Though the exact cause of ADHD is unclear, various factors have been shown to play a role in influencing the disorder, such as:

  • Digestive Issues: Dysbiosis, bowel toxemia from neurotoxins, bacterial or yeast overgrowth, intestinal permeability, lack of stomach acid, or lack of digestive enzymes.
  • Environmental Influences: Children whose mothers drank alcohol or smoked cigarettes during pregnancy, as well as children who have been exposed to toxic metals, may have an increased risk of developing ADHD.
  • Hormone Imbalances: Adrenal, blood sugar, and thyroid dysregulation can cause ADHD symptoms.
  • Inflammation/Immune Imbalances: Recent studies have suggested involvement of cytokine pathways in those with ADHD. Cytokines are key mediators of immune function, and can be either pro-inflammatory or anti-inflammatory. Therefore, ADHD may be linked with other systems in the body including the immune system, endocrine system, gastrointestinal system, and biochemical pathways. Effective treatment for ADHD should address one or more of these underlying biochemical components.
  • Genetic Factors: Attention disorders have a tendency to run in families; a child with family members who have ADHD are at a greater risk than the general population.
  • Neurological Factors and Structural Abnormalities of the Brain: Some evidence indicates that individuals with ADHD produce insufficient quantities of certain neurotransmitters. In addition, there appear to be fewer nerve cell connections in the brain, further impairing the ability of the neurotransmitters to function properly.
  • Nutritional Issues: Nutrient deficiencies of amino acids, omega 3 fatty acids, vitamins (B6 especially) and the minerals calcium, magnesium, selenium, and zinc have been found to contribute to symptoms of ADHD.
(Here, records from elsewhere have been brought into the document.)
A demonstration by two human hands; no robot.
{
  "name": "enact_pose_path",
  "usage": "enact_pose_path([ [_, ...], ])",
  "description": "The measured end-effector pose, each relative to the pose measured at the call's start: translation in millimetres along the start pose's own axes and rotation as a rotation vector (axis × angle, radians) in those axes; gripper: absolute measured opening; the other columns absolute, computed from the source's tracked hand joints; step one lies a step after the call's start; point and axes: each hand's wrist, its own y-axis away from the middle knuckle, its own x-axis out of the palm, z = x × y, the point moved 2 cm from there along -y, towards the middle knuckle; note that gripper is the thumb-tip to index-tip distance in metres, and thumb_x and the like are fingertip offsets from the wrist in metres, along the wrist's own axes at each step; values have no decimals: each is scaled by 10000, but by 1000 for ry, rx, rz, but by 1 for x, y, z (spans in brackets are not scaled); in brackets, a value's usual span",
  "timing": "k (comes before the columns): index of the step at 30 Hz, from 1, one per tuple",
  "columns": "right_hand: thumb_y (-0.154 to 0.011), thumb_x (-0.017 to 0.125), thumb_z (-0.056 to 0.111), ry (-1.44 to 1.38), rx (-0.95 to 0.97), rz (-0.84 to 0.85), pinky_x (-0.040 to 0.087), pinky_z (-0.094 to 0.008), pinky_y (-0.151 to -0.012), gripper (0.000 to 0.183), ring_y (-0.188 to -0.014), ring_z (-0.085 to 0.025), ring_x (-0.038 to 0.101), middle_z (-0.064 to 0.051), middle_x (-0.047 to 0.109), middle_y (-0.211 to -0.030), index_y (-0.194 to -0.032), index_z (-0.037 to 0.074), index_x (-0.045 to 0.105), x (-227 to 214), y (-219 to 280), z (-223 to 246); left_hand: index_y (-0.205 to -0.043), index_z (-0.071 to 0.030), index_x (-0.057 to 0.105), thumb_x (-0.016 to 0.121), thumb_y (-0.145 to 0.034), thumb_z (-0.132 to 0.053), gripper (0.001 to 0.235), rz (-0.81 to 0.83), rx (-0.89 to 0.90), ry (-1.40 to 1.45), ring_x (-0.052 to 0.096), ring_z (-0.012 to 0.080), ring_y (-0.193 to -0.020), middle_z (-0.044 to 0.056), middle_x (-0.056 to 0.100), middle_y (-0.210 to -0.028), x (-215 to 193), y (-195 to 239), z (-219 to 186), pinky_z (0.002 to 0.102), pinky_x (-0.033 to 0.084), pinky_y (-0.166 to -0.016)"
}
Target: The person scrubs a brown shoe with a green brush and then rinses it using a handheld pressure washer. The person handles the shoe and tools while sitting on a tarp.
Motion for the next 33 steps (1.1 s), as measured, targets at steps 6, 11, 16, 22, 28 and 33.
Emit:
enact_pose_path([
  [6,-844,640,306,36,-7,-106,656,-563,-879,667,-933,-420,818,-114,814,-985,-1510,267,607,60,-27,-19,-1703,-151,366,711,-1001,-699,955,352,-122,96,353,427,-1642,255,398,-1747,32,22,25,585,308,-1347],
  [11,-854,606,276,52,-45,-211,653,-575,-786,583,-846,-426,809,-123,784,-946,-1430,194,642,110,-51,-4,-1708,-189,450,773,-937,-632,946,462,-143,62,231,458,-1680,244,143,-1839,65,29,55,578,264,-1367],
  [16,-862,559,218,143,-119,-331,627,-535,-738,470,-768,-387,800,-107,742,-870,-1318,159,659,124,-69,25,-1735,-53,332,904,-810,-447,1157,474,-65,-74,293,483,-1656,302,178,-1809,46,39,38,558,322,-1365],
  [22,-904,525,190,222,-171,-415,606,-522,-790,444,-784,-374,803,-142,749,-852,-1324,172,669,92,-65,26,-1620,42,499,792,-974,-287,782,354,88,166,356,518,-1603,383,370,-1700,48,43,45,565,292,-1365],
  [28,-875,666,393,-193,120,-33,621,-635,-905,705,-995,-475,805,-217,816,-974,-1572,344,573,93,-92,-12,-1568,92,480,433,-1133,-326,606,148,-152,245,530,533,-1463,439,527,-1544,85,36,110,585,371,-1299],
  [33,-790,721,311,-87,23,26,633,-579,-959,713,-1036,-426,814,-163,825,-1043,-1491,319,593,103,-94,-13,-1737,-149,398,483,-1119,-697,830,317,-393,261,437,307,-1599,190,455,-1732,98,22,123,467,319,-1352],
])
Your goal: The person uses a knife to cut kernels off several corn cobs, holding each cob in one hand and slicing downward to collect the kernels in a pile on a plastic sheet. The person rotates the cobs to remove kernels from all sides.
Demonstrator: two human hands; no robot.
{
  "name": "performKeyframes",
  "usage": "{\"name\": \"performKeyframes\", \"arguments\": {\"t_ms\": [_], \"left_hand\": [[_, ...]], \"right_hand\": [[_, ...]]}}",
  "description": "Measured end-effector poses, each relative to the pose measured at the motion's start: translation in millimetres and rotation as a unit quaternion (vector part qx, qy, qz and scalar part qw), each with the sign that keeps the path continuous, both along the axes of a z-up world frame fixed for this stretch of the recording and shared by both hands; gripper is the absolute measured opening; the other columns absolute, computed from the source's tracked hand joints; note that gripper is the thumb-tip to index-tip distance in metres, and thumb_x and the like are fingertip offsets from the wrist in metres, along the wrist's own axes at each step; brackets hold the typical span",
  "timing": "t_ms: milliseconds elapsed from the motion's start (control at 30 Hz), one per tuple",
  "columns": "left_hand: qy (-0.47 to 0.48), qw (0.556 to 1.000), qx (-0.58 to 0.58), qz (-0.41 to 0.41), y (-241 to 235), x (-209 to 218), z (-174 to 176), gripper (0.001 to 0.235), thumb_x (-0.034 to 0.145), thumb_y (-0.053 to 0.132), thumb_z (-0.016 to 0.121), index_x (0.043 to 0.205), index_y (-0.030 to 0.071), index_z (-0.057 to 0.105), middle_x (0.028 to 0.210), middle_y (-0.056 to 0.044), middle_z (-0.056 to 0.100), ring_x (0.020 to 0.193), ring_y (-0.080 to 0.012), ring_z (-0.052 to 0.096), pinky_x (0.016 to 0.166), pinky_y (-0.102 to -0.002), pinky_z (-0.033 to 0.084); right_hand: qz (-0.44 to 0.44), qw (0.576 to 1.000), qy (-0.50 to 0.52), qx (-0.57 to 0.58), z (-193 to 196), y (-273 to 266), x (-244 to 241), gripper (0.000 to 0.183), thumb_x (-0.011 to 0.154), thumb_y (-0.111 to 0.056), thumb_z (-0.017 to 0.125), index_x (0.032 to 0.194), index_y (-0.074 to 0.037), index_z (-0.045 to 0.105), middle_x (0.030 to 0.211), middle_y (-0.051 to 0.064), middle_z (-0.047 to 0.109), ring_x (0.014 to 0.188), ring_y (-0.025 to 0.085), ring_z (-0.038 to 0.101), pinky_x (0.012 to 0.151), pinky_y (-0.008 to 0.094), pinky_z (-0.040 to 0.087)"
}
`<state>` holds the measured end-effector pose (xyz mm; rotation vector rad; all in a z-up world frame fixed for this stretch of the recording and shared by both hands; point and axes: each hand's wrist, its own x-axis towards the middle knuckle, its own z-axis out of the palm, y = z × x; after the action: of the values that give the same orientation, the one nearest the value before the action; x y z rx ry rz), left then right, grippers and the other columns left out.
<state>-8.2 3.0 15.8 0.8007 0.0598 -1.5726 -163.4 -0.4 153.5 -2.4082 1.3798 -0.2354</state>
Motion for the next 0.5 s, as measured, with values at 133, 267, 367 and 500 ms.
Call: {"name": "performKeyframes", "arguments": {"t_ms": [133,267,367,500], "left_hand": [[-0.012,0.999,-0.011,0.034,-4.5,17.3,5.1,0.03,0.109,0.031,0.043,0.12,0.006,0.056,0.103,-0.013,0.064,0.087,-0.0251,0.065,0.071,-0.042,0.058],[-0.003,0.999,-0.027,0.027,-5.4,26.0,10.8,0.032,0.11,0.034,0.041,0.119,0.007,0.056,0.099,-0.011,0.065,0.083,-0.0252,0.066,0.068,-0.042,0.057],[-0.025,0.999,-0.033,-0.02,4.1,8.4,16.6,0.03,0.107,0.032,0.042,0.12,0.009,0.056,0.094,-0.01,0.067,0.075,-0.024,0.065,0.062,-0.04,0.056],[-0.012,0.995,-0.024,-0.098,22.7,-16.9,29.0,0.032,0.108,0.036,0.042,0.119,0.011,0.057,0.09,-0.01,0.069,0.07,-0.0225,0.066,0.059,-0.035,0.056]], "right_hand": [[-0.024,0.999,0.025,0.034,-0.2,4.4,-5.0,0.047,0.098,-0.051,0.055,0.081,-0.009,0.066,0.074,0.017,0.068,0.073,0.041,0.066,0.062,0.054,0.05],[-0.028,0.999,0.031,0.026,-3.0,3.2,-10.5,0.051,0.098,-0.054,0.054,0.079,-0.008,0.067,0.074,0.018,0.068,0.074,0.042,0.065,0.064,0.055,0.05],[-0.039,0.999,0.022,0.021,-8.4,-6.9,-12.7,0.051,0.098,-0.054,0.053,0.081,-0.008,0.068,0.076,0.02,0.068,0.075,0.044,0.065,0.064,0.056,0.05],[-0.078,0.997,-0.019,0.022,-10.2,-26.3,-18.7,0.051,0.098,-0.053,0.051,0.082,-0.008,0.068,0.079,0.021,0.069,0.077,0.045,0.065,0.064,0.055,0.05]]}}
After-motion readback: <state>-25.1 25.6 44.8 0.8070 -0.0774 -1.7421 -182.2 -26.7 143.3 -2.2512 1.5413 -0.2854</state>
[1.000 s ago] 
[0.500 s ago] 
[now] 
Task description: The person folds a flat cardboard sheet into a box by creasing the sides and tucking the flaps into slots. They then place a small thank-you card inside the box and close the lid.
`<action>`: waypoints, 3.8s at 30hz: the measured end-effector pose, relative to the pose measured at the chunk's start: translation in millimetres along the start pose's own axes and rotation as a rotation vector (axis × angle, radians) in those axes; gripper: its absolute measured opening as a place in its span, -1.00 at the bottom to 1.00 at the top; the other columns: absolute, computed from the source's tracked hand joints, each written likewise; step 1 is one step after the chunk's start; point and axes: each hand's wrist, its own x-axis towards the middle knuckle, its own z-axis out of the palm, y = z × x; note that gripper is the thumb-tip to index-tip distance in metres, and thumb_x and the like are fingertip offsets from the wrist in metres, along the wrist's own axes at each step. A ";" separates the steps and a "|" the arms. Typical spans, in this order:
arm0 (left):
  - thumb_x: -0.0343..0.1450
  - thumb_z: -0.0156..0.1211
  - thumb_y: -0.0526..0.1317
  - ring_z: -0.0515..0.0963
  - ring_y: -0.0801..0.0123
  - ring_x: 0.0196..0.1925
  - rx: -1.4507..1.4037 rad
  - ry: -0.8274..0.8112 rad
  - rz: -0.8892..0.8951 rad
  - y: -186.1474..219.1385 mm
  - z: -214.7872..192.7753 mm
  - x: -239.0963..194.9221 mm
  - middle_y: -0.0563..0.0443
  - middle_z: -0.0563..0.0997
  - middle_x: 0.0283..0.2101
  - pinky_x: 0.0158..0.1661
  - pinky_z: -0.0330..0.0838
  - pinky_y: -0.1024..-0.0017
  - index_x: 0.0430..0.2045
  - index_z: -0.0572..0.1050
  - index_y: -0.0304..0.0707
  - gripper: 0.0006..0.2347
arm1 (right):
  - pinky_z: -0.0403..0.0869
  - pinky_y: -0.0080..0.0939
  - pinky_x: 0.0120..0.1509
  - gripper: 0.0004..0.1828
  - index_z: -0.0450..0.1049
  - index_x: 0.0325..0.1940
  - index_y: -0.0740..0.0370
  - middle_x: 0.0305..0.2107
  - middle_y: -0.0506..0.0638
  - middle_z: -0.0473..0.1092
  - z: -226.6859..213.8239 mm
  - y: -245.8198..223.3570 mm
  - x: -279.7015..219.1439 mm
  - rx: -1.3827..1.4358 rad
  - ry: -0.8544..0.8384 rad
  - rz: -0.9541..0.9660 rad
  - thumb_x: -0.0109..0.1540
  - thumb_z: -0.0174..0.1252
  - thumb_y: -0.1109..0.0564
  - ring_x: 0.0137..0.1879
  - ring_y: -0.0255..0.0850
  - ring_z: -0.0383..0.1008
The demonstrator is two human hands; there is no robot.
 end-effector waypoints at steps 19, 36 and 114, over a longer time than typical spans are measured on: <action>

THE ROLE OF NEUROTRANSMITTERS IN ATTENTION DEFICIT DISORDER

Neurotransmitters are chemicals that help transmit signals from one nerve cell to the next. Evidence shows that individuals with ADHD do not produce adequate levels of key neurotransmitters such as dopamine, norepinephrine and serotonin. These neurotransmitters are related to the reward system, motivation, attention, and focus.